Hillary Clinton took a withering swipe at Donald Trump’s impromptu visit to Mexico on Wednesday, during an address to the American Legion convention in Cincinnati that was nonetheless once again upstaged by her opponent’s unpredictable antics.
“You can’t make up for a year of insults by dropping in on our neighbours for a few hours and flying home again,” insisted the former secretary of state, famed for clocking up hundreds of thousands of diplomatic air miles. “That’s not how it works.”
Instead Clinton stressed her experience in office and expertise on foreign affairs, in a speech that leaned heavily on the same patriotic tone she adopted at the Democratic convention last month.
“No other country in the world has alliances like ours … because generations of American troops fought and died to secure those bonds,” said Clinton. “You don’t build a coalition by insulting our friends or acting like a loose cannon. It’s more than a photo op. It takes consistency and reliability.”
But her address in Ohio was met with a subdued reaction among the audience of military veterans, who seem more likely to warm to Trump’s scheduled speech here on Thursday.

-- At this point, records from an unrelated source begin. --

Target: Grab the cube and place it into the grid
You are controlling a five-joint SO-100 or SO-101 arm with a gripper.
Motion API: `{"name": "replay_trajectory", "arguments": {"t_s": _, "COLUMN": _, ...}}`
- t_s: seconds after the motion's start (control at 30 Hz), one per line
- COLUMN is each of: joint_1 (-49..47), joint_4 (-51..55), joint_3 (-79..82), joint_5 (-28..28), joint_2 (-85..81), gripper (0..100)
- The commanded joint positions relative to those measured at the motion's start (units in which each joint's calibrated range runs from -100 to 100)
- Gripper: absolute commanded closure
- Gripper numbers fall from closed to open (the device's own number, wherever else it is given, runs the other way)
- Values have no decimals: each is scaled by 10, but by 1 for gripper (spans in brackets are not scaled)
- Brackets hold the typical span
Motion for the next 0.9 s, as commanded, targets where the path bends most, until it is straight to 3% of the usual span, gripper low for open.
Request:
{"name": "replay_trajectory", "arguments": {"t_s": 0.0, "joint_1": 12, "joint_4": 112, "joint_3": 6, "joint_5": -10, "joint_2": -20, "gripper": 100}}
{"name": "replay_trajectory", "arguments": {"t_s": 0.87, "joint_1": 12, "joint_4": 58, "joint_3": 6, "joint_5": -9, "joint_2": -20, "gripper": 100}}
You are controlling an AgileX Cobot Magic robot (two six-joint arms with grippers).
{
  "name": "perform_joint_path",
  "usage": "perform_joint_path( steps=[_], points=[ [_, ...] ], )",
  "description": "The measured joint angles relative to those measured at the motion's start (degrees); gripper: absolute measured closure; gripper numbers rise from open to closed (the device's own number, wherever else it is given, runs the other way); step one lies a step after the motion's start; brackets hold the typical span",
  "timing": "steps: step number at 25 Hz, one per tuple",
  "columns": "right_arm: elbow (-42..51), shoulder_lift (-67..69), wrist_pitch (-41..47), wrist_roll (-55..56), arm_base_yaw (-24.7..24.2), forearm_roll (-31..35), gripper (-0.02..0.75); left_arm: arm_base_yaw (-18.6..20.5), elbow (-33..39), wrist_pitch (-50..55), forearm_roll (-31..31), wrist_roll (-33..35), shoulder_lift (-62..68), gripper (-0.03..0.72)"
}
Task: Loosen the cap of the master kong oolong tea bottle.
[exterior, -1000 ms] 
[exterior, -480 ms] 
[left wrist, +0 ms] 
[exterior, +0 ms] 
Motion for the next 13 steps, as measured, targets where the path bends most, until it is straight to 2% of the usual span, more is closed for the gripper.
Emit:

“It was a fairly muted response,” agreed Ken Dalecki, a 31-year member of the Legion, and a delegate from Washington. “She didn’t exactly get a standing ovation.”
Clinton seemed relaxed in the face of the tough crowd, however, content to speak mainly to a large television presence covering one of the few big events she has held in the relatively quiet days leading up to Labor Day on Monday.
“I know some of you have never voted for a Democrat before; I get that,” she acknowledged in her speech. “My dad was a Rockefeller Republican, but I learned at our dinner table that we can disagree without being disagreeable,” she added, to the first of only a few spirited rounds of applause.
Billed by the campaign as a speech about America’s belief in itself as “an exceptional nation”, there was also repeated appeals to the bipartisan traditions of national security.
“I am not going to talk a lot about politics today but I do want to say this: whoever America elects this fall is not just going to be our next president, they are going to be our next commander-in-chief,” said Clinton.
But despite a few well-received references to veterans’ issues, it was clear that the main target for this patriotic speech was Donald Trump – a man Clinton believes lacks the “experience and temperament” to be commander-in-chief.
Whether one of the nation’s largest organisations of military veterans agrees, could be tested by a likely warmer welcome for Trump on Thursday.